None of the certificates in the system ssl storage were acceptable to use for th e “cpanel” service.
The system will attempt to install a certificate for the “cpanel” service from t he cPanel store.
[WARN] The system failed to acquire a signed certificate from the cPanel Store b ecause of the following error: (XID nh5rhv) The system queried for a temporary f ile at “http://server.###.net/.well-known/pki-validation/0FEBD4B03994908C60 4CDF2452810441.txt”, but the web server responded with the following error: 404 (Not Found). A DNS (Domain Name System) or web server misconfiguration may exist .
The system will check for the certificate for the “dovecot” service.
The system will attempt to replace the self-signed certificate for the “dovecot” service with a signed certificate from the cPanel Store.
The system will attempt to install a certificate for the “dovecot” service from the system ssl storage.
None of the certificates in the system ssl storage were acceptable to use for th e “dovecot” service.
The system will check for the certificate for the “exim” service.
The system will attempt to replace the self-signed certificate for the “exim” se rvice with a signed certificate from the cPanel Store.
The system will attempt to install a certificate for the “exim” service from the system ssl storage.
None of the certificates in the system ssl storage were acceptable to use for th e “exim” service.
The system will check for the certificate for the “ftp” service.
The system will attempt to replace the self-signed certificate for the “ftp” ser vice with a signed certificate from the cPanel Store.
The system will attempt to install a certificate for the “ftp” service from the system ssl storage.
None of the certificates in the system ssl storage were acceptable to use for th e “ftp” service.
 

cPanelLauren

Product Owner
Staff member
Nov 14, 2017
13,296
1,261
313
Houston
The error message here:

[WARN] The system failed to acquire a signed certificate from the cPanel Store because of the following error: (XID nh5rhv) The system queried for a temporary file at “http://server.###.net/.well-known/pki-validation/0FEBD4B03994908C60 4CDF2452810441.txt”, but the web server responded with the following error: 404 (Not Found). A DNS (Domain Name System) or web server misconfiguration may exist.
Is the important part. This indicates that there is an issue with the hostname which is preventing the process from being able to retrieve the hash file from the listed URL.

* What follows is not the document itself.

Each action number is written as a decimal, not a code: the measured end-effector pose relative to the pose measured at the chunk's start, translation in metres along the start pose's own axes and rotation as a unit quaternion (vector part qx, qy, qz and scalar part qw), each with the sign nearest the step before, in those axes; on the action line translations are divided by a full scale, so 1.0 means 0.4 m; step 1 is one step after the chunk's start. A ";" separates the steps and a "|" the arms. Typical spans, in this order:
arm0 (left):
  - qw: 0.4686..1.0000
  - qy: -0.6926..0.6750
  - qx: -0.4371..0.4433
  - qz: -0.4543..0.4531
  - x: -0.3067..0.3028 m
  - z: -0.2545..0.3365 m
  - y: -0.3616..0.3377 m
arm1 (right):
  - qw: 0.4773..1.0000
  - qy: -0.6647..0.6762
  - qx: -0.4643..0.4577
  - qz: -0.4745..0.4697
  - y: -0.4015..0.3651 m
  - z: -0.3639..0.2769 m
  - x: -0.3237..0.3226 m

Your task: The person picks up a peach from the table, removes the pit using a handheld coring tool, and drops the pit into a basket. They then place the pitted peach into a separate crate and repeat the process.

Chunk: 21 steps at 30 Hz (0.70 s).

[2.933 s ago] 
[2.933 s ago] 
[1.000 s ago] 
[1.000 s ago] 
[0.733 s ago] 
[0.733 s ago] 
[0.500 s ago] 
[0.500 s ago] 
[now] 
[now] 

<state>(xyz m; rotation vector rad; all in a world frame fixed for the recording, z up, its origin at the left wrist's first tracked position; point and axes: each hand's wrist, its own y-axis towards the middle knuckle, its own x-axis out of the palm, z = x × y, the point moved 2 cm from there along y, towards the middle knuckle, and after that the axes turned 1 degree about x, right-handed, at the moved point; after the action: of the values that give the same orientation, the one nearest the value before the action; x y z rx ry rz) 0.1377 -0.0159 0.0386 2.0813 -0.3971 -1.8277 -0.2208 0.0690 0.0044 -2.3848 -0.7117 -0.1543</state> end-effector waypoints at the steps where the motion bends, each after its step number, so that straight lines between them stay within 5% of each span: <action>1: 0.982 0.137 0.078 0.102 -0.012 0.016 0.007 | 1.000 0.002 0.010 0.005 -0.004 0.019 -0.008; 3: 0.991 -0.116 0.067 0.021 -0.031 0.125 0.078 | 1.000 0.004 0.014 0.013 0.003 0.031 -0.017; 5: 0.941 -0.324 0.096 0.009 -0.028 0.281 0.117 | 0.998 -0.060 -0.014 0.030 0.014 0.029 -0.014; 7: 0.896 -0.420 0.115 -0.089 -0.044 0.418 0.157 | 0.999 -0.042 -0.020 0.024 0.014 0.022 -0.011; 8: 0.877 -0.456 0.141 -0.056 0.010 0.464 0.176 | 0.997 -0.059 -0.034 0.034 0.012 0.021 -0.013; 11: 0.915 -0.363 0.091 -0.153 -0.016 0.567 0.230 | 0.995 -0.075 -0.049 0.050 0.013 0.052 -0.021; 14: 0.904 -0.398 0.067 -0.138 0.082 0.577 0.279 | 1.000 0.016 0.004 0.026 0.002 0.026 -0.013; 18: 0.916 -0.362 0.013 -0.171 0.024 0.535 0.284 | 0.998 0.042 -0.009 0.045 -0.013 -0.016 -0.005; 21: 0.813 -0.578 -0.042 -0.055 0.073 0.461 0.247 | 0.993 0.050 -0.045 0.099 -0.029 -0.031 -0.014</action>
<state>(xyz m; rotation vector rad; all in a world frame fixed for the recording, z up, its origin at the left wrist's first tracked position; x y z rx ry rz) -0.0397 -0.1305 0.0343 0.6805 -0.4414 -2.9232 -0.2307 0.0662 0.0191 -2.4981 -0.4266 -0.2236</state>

Does the domain point to the server? You can ensure this by running a command like dig on the CLI:

Code:
dig a server.domain.com
Furthermore, if the domain does point to the server successfully do you have any apache includes which have customizations?


Thank you,
 

Brent Glaser

Member
Feb 20, 2018
10
0
1
Canada
cPanel Access Level
Reseller Owner
The error message here:



Is the important part. This indicates that there is an issue with the hostname which is preventing the process from being able to retrieve the hash file from the listed URL.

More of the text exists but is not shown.